# EXERCISE DESCRIPTION
Each entry below is to be returned exactly, with any pictures left out.
──────── SUPPLIED MATERIAL ────────
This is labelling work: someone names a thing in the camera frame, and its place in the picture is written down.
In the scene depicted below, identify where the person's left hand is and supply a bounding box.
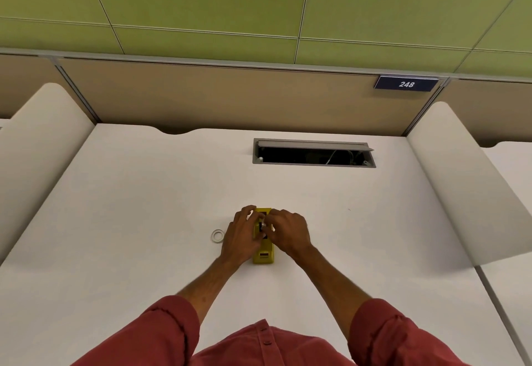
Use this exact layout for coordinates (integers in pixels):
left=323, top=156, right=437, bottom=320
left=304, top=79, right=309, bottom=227
left=219, top=205, right=265, bottom=269

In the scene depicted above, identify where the blue number sign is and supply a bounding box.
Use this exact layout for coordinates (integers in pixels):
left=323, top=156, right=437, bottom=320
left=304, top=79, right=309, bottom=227
left=373, top=74, right=440, bottom=92

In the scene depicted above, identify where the white curved desk divider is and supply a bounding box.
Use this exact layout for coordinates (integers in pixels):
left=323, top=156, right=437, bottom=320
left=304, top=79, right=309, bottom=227
left=0, top=83, right=96, bottom=266
left=406, top=101, right=532, bottom=267

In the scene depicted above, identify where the red shirt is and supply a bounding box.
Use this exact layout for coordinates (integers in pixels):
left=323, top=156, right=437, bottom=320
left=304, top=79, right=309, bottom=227
left=70, top=295, right=471, bottom=366

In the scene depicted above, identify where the beige partition panel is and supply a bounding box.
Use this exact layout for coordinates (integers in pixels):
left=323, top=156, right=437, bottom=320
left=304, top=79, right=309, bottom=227
left=0, top=48, right=532, bottom=149

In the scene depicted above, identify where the grey desk cable box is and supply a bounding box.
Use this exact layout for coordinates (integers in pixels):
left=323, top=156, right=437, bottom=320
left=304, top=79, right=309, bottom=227
left=252, top=138, right=377, bottom=169

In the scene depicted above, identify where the yellow rectangular device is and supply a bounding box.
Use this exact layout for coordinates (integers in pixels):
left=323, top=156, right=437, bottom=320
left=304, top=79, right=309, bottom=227
left=252, top=208, right=277, bottom=265

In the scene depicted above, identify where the person's right hand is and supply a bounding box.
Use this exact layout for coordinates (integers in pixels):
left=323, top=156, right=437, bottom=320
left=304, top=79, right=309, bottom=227
left=261, top=209, right=313, bottom=259

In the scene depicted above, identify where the person's right forearm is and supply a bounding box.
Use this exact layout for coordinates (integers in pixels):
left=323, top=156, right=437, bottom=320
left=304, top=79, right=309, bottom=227
left=291, top=245, right=373, bottom=330

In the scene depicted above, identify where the person's left forearm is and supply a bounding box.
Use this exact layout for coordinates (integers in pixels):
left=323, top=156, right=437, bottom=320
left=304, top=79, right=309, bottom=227
left=176, top=256, right=244, bottom=326

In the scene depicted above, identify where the white cable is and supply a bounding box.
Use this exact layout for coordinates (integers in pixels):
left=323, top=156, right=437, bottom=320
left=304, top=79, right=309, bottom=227
left=326, top=150, right=355, bottom=166
────────
# OUTPUT BELOW
This is labelling work: someone names a thing in the camera frame, and its place in the picture is written down.
In the scene depicted below, identify where the person's left hand is and supply a bounding box.
Use this exact layout for coordinates (integers in pixels):
left=323, top=156, right=437, bottom=320
left=304, top=79, right=309, bottom=227
left=219, top=205, right=265, bottom=269

In the scene depicted above, identify where the blue number sign is and supply a bounding box.
Use this exact layout for coordinates (integers in pixels):
left=323, top=156, right=437, bottom=320
left=304, top=79, right=309, bottom=227
left=373, top=74, right=440, bottom=92

In the scene depicted above, identify where the white curved desk divider is and supply a bounding box.
Use this exact layout for coordinates (integers in pixels):
left=323, top=156, right=437, bottom=320
left=304, top=79, right=309, bottom=227
left=0, top=83, right=96, bottom=266
left=406, top=101, right=532, bottom=267

In the scene depicted above, identify where the red shirt is and supply a bounding box.
Use this exact layout for coordinates (integers in pixels):
left=323, top=156, right=437, bottom=320
left=304, top=79, right=309, bottom=227
left=70, top=295, right=471, bottom=366

In the scene depicted above, identify where the beige partition panel is and supply a bounding box.
Use this exact layout for coordinates (integers in pixels):
left=323, top=156, right=437, bottom=320
left=304, top=79, right=309, bottom=227
left=0, top=48, right=532, bottom=149

In the scene depicted above, identify where the grey desk cable box is and supply a bounding box.
Use this exact layout for coordinates (integers in pixels):
left=323, top=156, right=437, bottom=320
left=304, top=79, right=309, bottom=227
left=252, top=138, right=377, bottom=169

In the scene depicted above, identify where the yellow rectangular device is and supply a bounding box.
Use this exact layout for coordinates (integers in pixels):
left=323, top=156, right=437, bottom=320
left=304, top=79, right=309, bottom=227
left=252, top=208, right=277, bottom=265

In the scene depicted above, identify where the person's right hand is and supply a bounding box.
Use this exact layout for coordinates (integers in pixels):
left=323, top=156, right=437, bottom=320
left=304, top=79, right=309, bottom=227
left=261, top=209, right=313, bottom=259

In the scene depicted above, identify where the person's right forearm is and supply a bounding box.
Use this exact layout for coordinates (integers in pixels):
left=323, top=156, right=437, bottom=320
left=304, top=79, right=309, bottom=227
left=291, top=245, right=373, bottom=330

In the scene depicted above, identify where the person's left forearm is and supply a bounding box.
Use this exact layout for coordinates (integers in pixels):
left=323, top=156, right=437, bottom=320
left=304, top=79, right=309, bottom=227
left=176, top=256, right=244, bottom=326

In the scene depicted above, identify where the white cable is and supply a bounding box.
Use this exact layout for coordinates (integers in pixels):
left=323, top=156, right=437, bottom=320
left=304, top=79, right=309, bottom=227
left=326, top=150, right=355, bottom=166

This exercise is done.